J.J. Watt, Albert Haynesworth and future of NFL contracts

Posted by Joe Mags on September 03, 2014 · 9 mins read

J.J. Watt has been underpaid since the moment he joined the Houston Texans. And now he isn’t.

Watt’s massive new contract guarantees him $52 million, and could pay him up to $100 million over the next six seasons. In terms of annual average salary and guaranteed money, he will be the richest defensive player in the history of the NFL.

As Tim Mullhaupt wrote on Tuesday, if anybody is worth that kind of money, it is Watt. At 25, Watt has never missed a game, and he averages a dozen sacks and fifteen tackles for a loss per season. He’s also an incredible locker room presence, someone who’s monstrous size matches their intensity for the game; there is no football player I’d rather have on my team and rather not see lining up against me.

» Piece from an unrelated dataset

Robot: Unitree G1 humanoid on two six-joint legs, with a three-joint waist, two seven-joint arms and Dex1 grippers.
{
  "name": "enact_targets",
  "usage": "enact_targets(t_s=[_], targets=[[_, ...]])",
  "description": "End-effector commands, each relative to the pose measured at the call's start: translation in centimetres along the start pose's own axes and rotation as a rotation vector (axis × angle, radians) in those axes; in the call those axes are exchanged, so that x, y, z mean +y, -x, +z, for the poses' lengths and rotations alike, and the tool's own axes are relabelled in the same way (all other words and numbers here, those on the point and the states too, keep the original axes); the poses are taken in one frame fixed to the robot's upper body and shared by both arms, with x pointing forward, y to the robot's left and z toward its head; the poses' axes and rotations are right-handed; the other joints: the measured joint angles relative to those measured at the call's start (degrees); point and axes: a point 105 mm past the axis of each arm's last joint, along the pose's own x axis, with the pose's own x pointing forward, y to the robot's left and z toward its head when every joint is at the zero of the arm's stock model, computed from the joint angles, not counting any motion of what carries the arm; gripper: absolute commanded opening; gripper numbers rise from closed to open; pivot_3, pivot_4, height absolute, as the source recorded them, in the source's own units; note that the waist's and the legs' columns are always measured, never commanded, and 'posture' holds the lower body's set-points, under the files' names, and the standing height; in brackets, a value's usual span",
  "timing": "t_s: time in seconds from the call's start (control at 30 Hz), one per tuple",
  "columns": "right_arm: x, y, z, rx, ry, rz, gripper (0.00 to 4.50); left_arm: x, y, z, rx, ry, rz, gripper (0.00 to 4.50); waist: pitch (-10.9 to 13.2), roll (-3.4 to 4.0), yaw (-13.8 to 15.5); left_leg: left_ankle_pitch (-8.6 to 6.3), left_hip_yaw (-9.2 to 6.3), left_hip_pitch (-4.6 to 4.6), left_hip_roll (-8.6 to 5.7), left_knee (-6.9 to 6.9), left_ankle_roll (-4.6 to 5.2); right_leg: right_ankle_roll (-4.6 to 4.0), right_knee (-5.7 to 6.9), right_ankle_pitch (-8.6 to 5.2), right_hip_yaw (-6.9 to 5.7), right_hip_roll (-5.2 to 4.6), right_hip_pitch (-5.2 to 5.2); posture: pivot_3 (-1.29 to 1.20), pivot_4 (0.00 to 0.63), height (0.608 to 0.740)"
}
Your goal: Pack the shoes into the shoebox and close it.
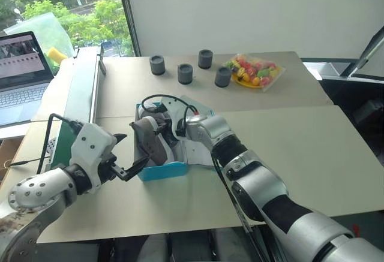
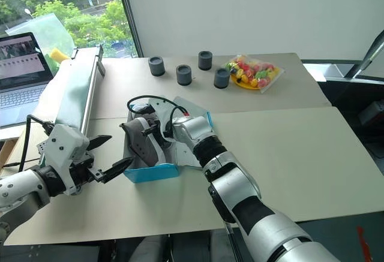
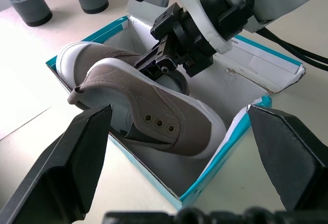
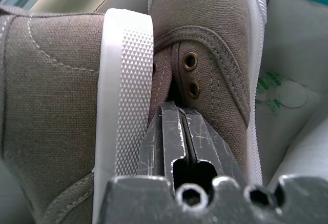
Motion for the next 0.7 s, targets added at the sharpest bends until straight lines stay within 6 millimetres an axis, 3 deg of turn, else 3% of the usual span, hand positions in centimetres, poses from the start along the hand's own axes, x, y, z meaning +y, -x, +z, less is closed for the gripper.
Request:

When I saw that Watt inked an $100 million contract, what immediately came to mind was the last defensive player to do so — a player with much of the same size and accomplishment as Watt — Albert Haynesworth.

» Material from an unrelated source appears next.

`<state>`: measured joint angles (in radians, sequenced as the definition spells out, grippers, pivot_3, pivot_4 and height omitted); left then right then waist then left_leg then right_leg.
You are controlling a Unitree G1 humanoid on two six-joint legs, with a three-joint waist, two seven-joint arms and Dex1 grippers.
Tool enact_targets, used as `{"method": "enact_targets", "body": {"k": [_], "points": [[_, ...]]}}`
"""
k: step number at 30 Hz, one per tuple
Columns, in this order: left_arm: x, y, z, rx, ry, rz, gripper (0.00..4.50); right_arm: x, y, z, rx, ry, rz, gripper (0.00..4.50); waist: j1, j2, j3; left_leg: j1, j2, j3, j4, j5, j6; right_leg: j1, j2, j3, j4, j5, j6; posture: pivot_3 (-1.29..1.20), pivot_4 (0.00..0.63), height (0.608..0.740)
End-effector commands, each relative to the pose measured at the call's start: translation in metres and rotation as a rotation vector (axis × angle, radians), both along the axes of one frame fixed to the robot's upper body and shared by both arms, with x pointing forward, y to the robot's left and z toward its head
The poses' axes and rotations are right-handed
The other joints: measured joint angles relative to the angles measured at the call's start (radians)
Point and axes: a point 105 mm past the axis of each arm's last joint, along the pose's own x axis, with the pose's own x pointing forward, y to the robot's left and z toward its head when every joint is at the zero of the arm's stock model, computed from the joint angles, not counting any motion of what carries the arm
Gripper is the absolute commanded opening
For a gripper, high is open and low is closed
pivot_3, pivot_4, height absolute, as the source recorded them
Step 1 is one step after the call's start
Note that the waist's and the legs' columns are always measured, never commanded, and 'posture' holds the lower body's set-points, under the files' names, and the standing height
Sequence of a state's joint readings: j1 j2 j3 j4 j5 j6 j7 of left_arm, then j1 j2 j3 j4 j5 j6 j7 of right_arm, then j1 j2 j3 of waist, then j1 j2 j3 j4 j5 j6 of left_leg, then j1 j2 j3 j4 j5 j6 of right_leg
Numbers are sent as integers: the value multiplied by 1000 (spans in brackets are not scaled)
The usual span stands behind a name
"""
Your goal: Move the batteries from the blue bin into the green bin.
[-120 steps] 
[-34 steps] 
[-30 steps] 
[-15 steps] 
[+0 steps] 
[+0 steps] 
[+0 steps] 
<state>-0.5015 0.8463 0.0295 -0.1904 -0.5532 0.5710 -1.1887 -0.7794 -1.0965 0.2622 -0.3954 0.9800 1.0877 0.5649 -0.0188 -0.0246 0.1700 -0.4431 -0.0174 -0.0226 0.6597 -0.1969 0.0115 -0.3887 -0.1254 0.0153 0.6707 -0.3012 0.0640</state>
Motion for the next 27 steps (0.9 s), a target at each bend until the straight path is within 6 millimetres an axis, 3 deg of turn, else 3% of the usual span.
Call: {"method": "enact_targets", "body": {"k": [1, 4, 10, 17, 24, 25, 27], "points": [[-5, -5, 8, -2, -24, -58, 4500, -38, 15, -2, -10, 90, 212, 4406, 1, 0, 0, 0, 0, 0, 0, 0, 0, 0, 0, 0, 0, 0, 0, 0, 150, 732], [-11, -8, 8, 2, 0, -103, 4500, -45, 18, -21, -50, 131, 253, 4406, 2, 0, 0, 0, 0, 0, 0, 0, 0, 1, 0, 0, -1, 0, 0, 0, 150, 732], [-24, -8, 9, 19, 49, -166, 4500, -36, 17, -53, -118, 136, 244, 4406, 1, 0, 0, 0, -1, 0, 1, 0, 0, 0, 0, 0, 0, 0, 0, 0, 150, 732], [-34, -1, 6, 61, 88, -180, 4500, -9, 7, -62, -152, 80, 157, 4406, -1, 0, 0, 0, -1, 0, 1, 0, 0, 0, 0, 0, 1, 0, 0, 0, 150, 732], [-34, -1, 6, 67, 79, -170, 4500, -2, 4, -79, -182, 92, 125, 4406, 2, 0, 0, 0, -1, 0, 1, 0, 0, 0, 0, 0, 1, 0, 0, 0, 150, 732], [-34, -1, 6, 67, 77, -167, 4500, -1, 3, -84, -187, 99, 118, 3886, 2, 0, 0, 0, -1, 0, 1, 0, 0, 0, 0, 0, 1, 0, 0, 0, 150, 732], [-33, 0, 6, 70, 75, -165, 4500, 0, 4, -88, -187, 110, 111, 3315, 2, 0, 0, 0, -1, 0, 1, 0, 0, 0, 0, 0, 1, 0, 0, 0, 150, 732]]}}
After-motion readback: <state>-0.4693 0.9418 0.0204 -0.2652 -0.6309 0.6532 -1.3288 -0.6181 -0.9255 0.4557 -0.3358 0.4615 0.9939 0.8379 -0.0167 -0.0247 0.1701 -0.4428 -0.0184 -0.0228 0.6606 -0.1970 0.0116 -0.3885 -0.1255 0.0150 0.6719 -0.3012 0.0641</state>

The 6-foot-6, 320-pounder, at the height of his powers, seemed to change every single play at the line of scrimmage. But that was only when he was healthy and, more accurately, when he felt like it.

Haynesworth’s deal with the Washington football franchise in 2009 could have yielded him a fat stack — $115 million over seven seasons — if he met certain performance incentives. After 20 games and two seasons, however, Haynesworth was traded to New England for a fifth-round pick. Washington had seen enough.

What happened? In short: Haynesworth hustled them.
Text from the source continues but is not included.